# Reinforcement Learning 
## Implementing on and off-policy algorithms for learning the optimal policy for exiting a maze

In [1]:
import random
import numpy as np
import matplotlib.pyplot as plt
import pygame
import time

pygame 2.6.1 (SDL 2.28.4, Python 3.12.4)
Hello from the pygame community. https://www.pygame.org/contribute.html


In [2]:
N = 3

player = "P"
goal = "G"
initial_state = 0
final_state = N**2 - 1


maze = [0 for i in range(0,N**2)]
maze[initial_state] = player
maze[final_state] = goal
visited_states = [initial_state]

actions = ["up", "down", "left", "right"]
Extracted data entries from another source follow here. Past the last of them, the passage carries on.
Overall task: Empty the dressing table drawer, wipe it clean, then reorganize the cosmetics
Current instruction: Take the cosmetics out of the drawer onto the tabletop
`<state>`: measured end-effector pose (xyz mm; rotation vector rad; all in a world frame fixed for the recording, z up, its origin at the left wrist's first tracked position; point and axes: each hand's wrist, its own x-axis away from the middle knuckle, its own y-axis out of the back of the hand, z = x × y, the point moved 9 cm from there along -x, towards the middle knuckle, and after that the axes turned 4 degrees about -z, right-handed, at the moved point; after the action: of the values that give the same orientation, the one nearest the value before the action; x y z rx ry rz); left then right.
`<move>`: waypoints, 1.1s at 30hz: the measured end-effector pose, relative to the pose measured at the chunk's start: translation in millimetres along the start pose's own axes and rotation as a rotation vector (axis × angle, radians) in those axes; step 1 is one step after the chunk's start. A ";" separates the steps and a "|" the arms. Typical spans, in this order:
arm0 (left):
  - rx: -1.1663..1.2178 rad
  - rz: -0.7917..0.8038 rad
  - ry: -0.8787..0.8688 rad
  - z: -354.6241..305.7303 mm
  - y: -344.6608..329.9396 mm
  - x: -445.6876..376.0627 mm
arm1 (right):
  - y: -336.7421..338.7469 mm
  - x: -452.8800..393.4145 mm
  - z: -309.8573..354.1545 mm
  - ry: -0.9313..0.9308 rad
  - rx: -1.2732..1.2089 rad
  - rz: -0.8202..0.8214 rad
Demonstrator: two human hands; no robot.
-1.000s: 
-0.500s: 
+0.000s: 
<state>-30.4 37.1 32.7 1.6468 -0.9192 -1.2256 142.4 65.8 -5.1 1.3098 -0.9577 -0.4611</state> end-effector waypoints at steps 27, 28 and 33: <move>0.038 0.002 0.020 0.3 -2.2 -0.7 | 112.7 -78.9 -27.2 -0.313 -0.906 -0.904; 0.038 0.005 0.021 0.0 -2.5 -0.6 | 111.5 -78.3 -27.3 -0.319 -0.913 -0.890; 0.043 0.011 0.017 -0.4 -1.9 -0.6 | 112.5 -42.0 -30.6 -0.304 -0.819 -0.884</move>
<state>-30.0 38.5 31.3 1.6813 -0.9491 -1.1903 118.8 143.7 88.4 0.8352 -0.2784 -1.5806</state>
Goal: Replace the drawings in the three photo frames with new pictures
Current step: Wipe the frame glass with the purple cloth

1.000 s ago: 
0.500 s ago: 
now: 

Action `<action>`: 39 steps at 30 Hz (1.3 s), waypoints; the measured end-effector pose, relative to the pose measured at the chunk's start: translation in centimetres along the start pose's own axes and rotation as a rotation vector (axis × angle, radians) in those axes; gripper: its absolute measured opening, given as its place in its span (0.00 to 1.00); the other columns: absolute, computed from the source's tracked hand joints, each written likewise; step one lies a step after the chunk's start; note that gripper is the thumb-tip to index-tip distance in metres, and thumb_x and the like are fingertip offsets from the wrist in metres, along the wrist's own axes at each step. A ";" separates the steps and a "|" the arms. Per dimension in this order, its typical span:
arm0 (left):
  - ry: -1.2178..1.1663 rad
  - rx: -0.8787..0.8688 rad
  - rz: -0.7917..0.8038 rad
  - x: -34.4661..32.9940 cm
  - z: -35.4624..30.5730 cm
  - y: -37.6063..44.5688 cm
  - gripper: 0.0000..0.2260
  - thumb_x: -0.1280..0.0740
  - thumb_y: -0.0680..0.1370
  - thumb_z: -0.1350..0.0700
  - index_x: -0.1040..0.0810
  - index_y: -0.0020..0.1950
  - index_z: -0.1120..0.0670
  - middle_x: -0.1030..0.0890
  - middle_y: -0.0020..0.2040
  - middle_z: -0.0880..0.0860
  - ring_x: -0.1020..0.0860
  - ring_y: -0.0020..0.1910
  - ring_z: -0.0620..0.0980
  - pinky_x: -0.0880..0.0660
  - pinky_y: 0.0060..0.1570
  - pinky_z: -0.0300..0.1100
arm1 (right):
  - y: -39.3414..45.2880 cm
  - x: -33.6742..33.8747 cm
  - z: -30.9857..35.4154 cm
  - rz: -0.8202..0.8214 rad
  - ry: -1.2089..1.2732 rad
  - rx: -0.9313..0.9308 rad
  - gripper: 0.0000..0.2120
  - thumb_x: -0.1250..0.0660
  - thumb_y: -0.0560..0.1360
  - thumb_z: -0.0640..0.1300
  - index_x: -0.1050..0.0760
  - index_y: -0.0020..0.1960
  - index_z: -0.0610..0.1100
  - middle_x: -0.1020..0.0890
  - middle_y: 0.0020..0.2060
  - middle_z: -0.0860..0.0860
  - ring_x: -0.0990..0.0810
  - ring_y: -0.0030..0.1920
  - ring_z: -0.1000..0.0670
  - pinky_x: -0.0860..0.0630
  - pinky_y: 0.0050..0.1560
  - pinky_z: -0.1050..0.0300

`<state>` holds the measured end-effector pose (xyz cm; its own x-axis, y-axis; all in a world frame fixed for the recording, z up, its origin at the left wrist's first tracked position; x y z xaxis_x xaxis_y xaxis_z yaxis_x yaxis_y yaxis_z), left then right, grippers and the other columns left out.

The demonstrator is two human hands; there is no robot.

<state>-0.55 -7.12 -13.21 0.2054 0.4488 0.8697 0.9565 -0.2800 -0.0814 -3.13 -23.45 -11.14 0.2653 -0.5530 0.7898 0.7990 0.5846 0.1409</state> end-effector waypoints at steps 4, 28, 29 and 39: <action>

learning_history = [maze.copy()]

In [3]:
def print_maze(maze):
    print("")
    print(maze[:N])
    for i in range(1,N-1):
        print(maze[i*N:(i+1)*N])
    print(maze[N**2-N:])
    print("")


def draw_maze(maze, description):
    # Clear the screen
    screen.fill(WHITE)

    # Draw the maze
    for i in range(N):
        for j in range(N):
            if i * N + j in visited_states:
                pygame.draw.rect(screen, GRAY, (j * CELL_SIZE, i * CELL_SIZE, CELL_SIZE, CELL_SIZE))
            if maze[i * N + j] == 'P':
                pygame.draw.rect(screen, BLACK, (j * CELL_SIZE, i * CELL_SIZE, CELL_SIZE, CELL_SIZE))
            if maze[i * N + j] == 'G':
                pygame.draw.rect(screen, RED, (j * CELL_SIZE, i * CELL_SIZE, CELL_SIZE, CELL_SIZE))
            # Draw grid lines
            pygame.draw.rect(screen, GRAY, (j * CELL_SIZE, i * CELL_SIZE, CELL_SIZE, CELL_SIZE), 1)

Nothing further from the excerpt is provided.